Intervista ad Antonella, nostra associata meravigliosa, che ci insegna che “il cuore di una mamma è elastico, solido, tenace ed infinito” una definizione emozionante e più che mai calzante, sempre ma in caso di malattia di un figlio, ancora di più!
– Come si affronta in famiglia la malattia?
Il termine Distrofia facio-scapolo-omerale è entrata nella nostra casa cinque anni fa.
Mio figlio ha 21 anni, il mondo lo attende e lo sfida: è un combattente la vita gli ha chiesto tanto e subito dalla nascita. Ha sempre praticato ginnastica artistica da quando ho memoria di lui; la sua specialità il volteggio e le parallele.
Ho adeguato il mio respiro e la mia ansia ai suoi salti, un piccolo colibrì con una resistenza da felino, per lui è sempre stato naturale scalare la rete da arrampicata al parco e appendersi all’ingiù come i pipistrelli, osservando il mondo da una nuova prospettiva.

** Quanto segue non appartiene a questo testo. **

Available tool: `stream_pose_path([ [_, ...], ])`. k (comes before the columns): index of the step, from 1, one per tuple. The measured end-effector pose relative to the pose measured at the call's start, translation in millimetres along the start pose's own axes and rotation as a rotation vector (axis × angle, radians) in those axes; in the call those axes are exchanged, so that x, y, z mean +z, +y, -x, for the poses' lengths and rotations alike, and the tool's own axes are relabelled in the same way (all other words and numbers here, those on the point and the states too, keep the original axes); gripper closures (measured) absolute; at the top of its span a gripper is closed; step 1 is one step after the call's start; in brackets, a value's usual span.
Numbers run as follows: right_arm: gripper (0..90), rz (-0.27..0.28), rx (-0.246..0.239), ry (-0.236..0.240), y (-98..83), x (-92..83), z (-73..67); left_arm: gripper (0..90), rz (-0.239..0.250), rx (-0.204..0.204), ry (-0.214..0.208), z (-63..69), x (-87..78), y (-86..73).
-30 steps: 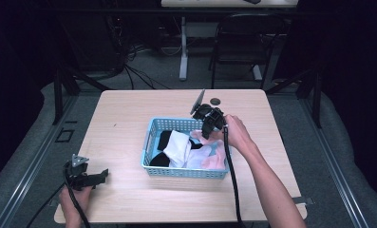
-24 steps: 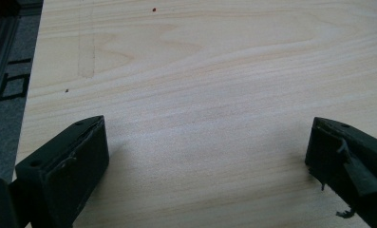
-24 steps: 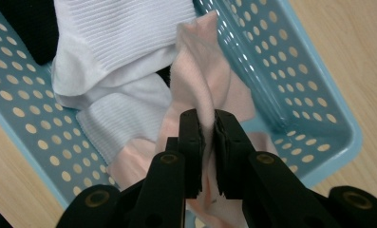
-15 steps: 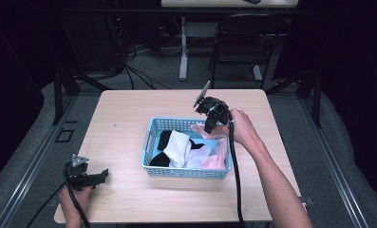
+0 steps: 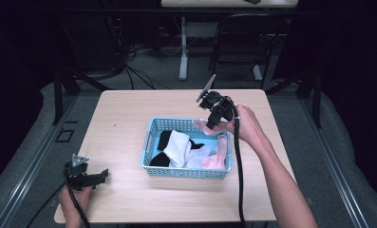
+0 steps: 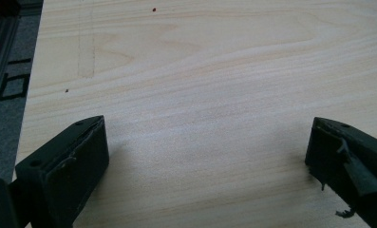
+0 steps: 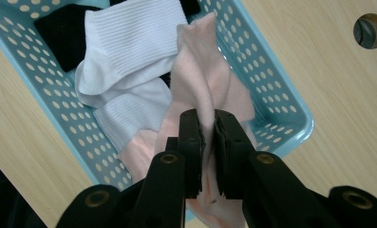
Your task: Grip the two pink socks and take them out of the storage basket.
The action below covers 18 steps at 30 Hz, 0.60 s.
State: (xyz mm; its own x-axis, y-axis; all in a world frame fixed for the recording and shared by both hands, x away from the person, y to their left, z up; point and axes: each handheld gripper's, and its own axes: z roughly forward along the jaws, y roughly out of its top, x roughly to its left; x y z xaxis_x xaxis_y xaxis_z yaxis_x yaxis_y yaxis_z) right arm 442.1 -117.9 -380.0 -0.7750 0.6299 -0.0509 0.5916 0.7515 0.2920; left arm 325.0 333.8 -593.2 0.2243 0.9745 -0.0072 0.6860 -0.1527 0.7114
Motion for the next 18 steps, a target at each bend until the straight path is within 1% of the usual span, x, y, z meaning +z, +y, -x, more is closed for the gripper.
stream_pose_path([
  [3, 82.0, 0.002, 0.003, -0.006, -0.4, -3.5, 0.4, 0.6, 0.0, 0.001, 0.0, -0.1, 0.0, 0.0],
  [6, 82.0, 0.022, 0.018, -0.015, -4.8, -11.9, 3.8, 0.6, 0.0, 0.001, 0.0, -0.1, 0.0, 0.0],
  [8, 82.0, 0.019, 0.016, -0.019, -6.3, -14.5, 5.6, 0.6, 0.0, 0.0, 0.0, 0.0, 0.0, 0.0],
  [9, 82.0, 0.02, 0.022, -0.024, -8.1, -16.9, 6.9, 0.6, 0.0, 0.0, 0.0, 0.0, 0.0, 0.0],
  [10, 82.0, 0.032, 0.037, -0.028, -12.3, -21.0, 9.5, 0.6, 0.0, 0.0, 0.0, 0.0, 0.0, 0.0],
  [11, 82.0, 0.032, 0.037, -0.028, -12.3, -21.0, 9.5, 0.6, 0.0, 0.0, 0.0, 0.0, 0.0, 0.0],
  [12, 82.0, 0.031, 0.043, -0.038, -16.0, -25.9, 12.3, 0.6, 0.0, 0.0, 0.0, 0.0, 0.0, 0.0],
  [15, 82.0, 0.037, 0.049, -0.045, -19.9, -30.0, 14.7, 0.6, 0.0, 0.0, 0.0, 0.0, 0.0, 0.0],
  [18, 82.0, 0.047, 0.065, -0.057, -28.1, -37.4, 20.7, 0.6, 0.0, 0.0, 0.0, 0.0, 0.0, 0.0],
])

In pochi mesi i dolori muscolari che attribuivamo alla crescita sono aumentati di frequenza ed intensità, il braccio destro non riusciva più a sollevarlo, incontrare un ortopedico sportivo fu la nostra prima decisione. Leggendo le espressioni dei volti e le frasi non concluse degli specialisti abbiamo capito che c’era altro e che non fosse semplice, una risonanza magnetica completa mise in chiaro la realtà: FSHD.
Iniziarono le mie ricerche in rete, le strutture pubbliche e/o private che avrebbero potuto darmi risposte, la mia lotta aveva avuto inizio e non ammetteva arresa ma soluzioni.
In famiglia non affrontiamo con frequenza l’argomento, la sua presenza si palesa in gesti quotidiani, come prendere un piatto o un bicchiere posto in alto, modificare la leva del getto dell’acqua nella doccia, nel prendere pantaloni e/o giacche appese in alto nell’armadio, nell’avere difficoltà a indossare le scarpe perché l’alluce resta contratto, nel non riuscire a sollevarsi dal letto frontalmente perché i suoi forti e splendidi addominali non ci sono più.
– E’ stato utile l’incontro con l’Associazione FSHD Italia Onlus?
Annalisa, sembra il nome di un fiore ma ha l’animo di un angelo, un volto ancora sconosciuto ma un’ora al telefono con lei, il mio sfogo, il mio pianto e l’inizio di un percorso che mi ha incluso in una famiglia con la quale condividere esperienze simili ed essere capita nel profondo.
– Come è affrontare la quotidianità?
La nostra attuale filosofia è trovare la soluzione al problema quando si manifesta, se si può evitare quell’azione perché genera difficoltà e dolore sostituirla con un’altra per ottenere il risultato o l’obiettivo prefissato.
– Parlate tra di voi, in generale della malattia?
Quando è lui ad affrontare l’argomento lo ascoltiamo e ne parliamo, non lo evita ma lo esorcizza ignorandolo, sono le sue difese per affrontare il suo essere adolescente e quando impunta il piede sinistro camminando con gli amici è la strada a non essere ben livellata.
– Che rapporto hai con tuo figlio?
Quello di un genitore esigente che puntualizza e anela il suo meglio, desidero che raggiunga i suoi obiettivi e le sue aspirazioni, benché sia figlio unico ogni conquista va guadagnata e nonostante i borbottii e gli sguardi sostenuti ha il mio cuore sempre con sé, il mio pensiero lo segue ogni istante, la sua autonomia e indipendenza sono motivo di orgoglio anche se lo porta sempre un pezzettino lontano dal dipendere da me.
Non voglio abbia rimpianti per non aver potuto fare oggi qualcosa di normale o estremo come fare il sub, volare su un ultraleggero, lanciarsi con un paracadute, il mio cuore perde sempre qualche colpo al solo pensiero ma è il cuore di una mamma è elastico, solido, tenace, infinito.